Japan promotes 4-day work-week option
Finalised last Friday by Prime Minister Yoshihide Suga’s Cabinet, the policy aims to improve the work-life balance for workers who have family care responsibilities or need more time off to acquire new skills.
Opinions vary on whether the new policy will address challenges arising from the country’s labour shortage as intended depending on the viewpoints of employers or employees.
Employers generally believe that though people working four days a week may become more motivated, the shortened work week may lead to a loss in productivity.
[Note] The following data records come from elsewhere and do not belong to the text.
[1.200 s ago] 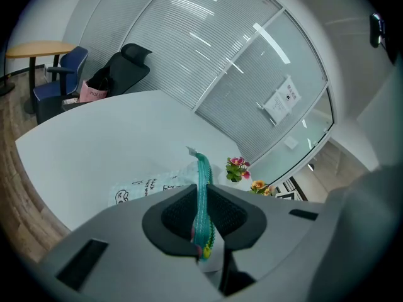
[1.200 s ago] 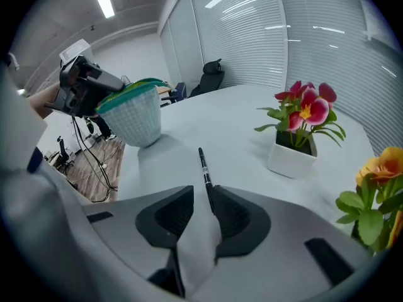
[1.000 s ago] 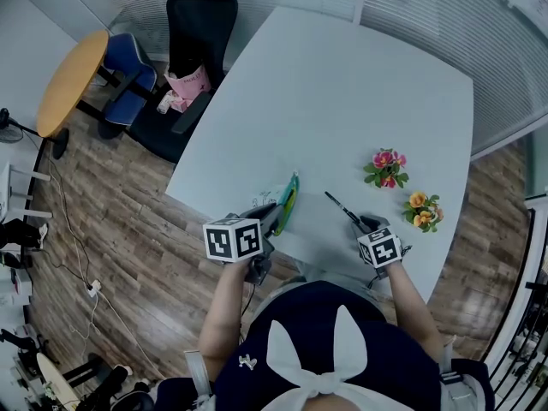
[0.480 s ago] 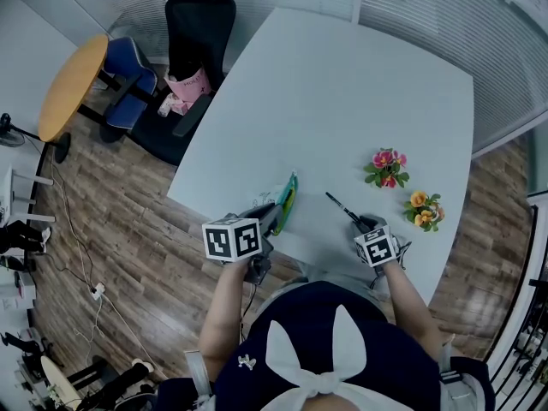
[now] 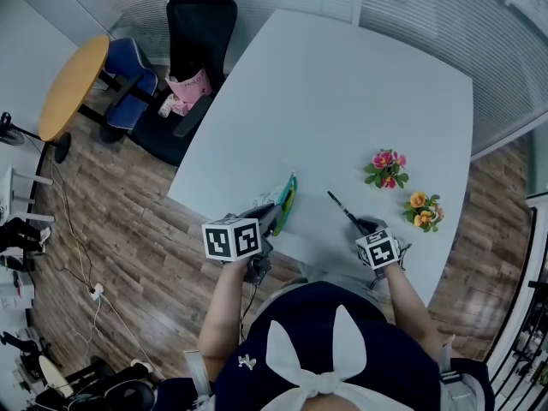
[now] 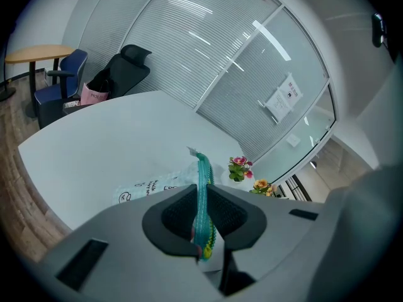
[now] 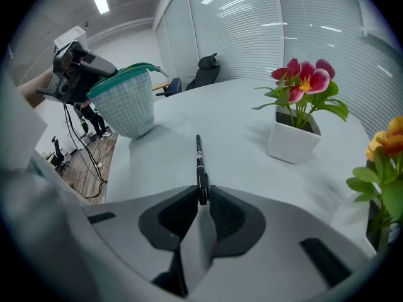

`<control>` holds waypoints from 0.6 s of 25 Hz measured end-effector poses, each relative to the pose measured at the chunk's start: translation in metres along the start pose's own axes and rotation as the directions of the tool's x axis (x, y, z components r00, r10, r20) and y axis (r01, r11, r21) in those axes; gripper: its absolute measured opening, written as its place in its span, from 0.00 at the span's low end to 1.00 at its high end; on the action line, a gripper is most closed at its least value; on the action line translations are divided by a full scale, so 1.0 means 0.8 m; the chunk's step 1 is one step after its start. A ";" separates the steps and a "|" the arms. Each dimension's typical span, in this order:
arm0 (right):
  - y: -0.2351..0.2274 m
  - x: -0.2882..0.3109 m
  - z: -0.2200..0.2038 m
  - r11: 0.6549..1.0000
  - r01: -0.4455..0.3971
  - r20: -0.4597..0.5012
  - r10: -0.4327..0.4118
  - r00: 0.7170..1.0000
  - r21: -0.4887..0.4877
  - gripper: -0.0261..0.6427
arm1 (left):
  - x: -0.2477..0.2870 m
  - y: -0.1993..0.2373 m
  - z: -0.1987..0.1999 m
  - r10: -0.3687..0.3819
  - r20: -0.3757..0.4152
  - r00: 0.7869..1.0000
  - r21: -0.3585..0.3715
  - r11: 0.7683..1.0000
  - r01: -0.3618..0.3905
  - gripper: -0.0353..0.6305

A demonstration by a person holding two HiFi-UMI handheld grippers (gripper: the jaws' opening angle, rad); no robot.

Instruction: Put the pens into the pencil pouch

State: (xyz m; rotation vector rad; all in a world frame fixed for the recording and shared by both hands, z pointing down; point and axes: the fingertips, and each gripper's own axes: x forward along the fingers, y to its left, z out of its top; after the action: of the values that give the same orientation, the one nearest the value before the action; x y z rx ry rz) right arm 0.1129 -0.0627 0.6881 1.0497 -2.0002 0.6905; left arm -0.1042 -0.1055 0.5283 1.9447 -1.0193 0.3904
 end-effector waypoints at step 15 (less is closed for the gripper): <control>0.006 -0.044 0.048 0.999 -0.004 0.121 0.000 0.993 0.038 0.13 | -0.003 0.002 -0.001 0.004 -0.001 1.000 0.002 1.000 -0.004 0.14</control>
State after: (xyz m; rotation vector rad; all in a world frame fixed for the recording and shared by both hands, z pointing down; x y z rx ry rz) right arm 0.1075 -0.0731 0.6374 1.1362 -2.0987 0.6830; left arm -0.1068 -0.1037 0.5282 1.9449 -1.0224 0.3946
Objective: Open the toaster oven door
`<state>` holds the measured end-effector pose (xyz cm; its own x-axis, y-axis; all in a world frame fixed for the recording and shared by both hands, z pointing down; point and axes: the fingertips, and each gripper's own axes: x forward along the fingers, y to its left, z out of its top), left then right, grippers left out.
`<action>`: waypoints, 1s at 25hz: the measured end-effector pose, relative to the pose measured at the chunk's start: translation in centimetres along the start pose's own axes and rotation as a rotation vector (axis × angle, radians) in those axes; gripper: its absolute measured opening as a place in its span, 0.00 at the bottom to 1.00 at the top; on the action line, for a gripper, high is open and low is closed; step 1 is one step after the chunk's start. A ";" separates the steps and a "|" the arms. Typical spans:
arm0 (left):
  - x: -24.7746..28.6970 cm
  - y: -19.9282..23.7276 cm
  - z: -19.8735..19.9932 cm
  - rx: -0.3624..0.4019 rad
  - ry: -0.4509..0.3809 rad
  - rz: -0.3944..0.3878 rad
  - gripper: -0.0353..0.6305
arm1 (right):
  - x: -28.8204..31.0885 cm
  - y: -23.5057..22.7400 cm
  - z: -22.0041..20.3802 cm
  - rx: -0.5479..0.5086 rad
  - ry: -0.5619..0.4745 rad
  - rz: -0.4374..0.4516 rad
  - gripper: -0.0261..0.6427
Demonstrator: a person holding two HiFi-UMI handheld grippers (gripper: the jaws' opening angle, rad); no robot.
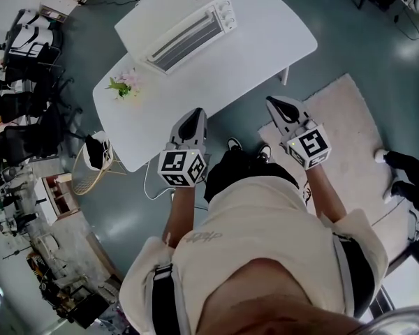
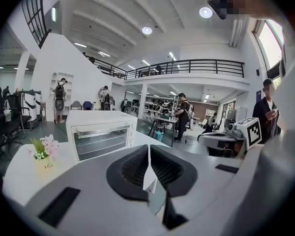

On the other hand, employees are concerned that their pay may be cut due to the reduced number of working hours.
The new policy is expected to help people with family-care responsibilities avoid the need to quit their jobs, promote upskilling and re-skilling, and help more people take on side jobs, the government said.
The ongoing pandemic is also helping the four-day work week gain acceptance as more employees work from home.
The ruling Liberal Democratic Party (LDP) in late April recommended the government to take policy measures to facilitate adoption of the system.
Working fewer days is expected to promote “diversified working styles” and prompt workers with new skills to move to growing industries such as IT, said the LDP.
At a key economic and fiscal policy panel meeting in mid-April where the promotion of a four-day workweek was mooted, Suga said his government would consider expanding support for people willing to enhance their careers through recurrent education without leaving their jobs, according to Kyodo News.